◆ What needs to be done: Begin with the first line of the entries below. Copy each line exactly, stopping after the one that contains "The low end".

Segment Start: Exercise data

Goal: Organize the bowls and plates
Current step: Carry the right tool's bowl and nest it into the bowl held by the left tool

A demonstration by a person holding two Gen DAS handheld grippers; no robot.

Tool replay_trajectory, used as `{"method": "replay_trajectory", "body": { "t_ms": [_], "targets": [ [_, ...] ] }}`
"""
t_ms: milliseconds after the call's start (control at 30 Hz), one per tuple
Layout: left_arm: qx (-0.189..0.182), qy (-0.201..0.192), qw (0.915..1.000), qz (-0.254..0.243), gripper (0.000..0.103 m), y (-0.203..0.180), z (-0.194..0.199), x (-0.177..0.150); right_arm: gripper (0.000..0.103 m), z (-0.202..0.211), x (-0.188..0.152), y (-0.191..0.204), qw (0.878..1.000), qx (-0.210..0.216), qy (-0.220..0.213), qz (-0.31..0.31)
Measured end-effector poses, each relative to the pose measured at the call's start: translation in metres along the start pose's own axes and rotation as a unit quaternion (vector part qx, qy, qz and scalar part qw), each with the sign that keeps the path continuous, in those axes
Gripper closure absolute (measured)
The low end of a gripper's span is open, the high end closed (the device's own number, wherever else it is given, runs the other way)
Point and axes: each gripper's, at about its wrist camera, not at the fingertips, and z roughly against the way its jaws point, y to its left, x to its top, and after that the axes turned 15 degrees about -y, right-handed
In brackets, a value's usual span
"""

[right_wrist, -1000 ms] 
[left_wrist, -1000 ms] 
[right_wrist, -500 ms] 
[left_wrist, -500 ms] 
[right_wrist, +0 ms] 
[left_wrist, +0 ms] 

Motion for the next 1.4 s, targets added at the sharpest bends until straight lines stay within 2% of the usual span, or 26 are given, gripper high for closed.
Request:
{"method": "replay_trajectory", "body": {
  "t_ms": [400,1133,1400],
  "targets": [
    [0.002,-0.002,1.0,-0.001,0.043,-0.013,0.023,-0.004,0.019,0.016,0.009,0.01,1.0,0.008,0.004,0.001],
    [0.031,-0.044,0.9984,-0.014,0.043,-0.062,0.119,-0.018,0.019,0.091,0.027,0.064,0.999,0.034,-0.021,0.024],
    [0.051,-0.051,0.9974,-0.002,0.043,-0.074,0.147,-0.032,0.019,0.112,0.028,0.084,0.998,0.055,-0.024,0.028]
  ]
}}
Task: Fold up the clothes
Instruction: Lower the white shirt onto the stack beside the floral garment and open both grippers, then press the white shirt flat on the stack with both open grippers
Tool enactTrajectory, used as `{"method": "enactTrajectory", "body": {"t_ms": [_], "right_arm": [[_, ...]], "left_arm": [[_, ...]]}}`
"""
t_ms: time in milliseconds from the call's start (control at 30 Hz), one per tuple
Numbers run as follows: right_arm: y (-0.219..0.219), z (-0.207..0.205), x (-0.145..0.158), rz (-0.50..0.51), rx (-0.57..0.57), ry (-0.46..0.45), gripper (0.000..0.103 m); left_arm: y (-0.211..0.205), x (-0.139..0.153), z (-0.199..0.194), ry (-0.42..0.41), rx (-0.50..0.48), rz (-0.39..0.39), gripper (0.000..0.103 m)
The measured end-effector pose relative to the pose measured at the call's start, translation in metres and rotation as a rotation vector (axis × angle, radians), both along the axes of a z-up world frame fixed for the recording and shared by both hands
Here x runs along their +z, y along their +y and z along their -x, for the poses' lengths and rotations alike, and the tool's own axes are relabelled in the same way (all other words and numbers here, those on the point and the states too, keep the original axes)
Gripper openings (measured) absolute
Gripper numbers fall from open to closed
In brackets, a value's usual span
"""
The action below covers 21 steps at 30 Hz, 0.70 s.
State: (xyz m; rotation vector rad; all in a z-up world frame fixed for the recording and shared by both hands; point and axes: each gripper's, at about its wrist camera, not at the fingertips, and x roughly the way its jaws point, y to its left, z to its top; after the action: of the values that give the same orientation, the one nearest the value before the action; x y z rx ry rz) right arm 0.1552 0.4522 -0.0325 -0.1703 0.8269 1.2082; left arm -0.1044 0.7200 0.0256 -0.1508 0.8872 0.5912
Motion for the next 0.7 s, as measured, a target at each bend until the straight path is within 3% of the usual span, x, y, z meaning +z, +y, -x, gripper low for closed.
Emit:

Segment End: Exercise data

◆ Solution below:
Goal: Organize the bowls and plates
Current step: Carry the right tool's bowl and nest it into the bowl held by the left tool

A demonstration by a person holding two Gen DAS handheld grippers; no robot.

Tool replay_trajectory, used as `{"method": "replay_trajectory", "body": { "t_ms": [_], "targets": [ [_, ...] ] }}`
"""
t_ms: milliseconds after the call's start (control at 30 Hz), one per tuple
Layout: left_arm: qx (-0.189..0.182), qy (-0.201..0.192), qw (0.915..1.000), qz (-0.254..0.243), gripper (0.000..0.103 m), y (-0.203..0.180), z (-0.194..0.199), x (-0.177..0.150); right_arm: gripper (0.000..0.103 m), z (-0.202..0.211), x (-0.188..0.152), y (-0.191..0.204), qw (0.878..1.000), qx (-0.210..0.216), qy (-0.220..0.213), qz (-0.31..0.31)
Measured end-effector poses, each relative to the pose measured at the call's start: translation in metres along the start pose's own axes and rotation as a unit quaternion (vector part qx, qy, qz and scalar part qw), each with the sign that keeps the path continuous, in those axes
Gripper closure absolute (measured)
The low end of a gripper's span is open, the high end closed (the device's own number, wherever else it is given, runs the other way)

Nothing further is required by the exercise.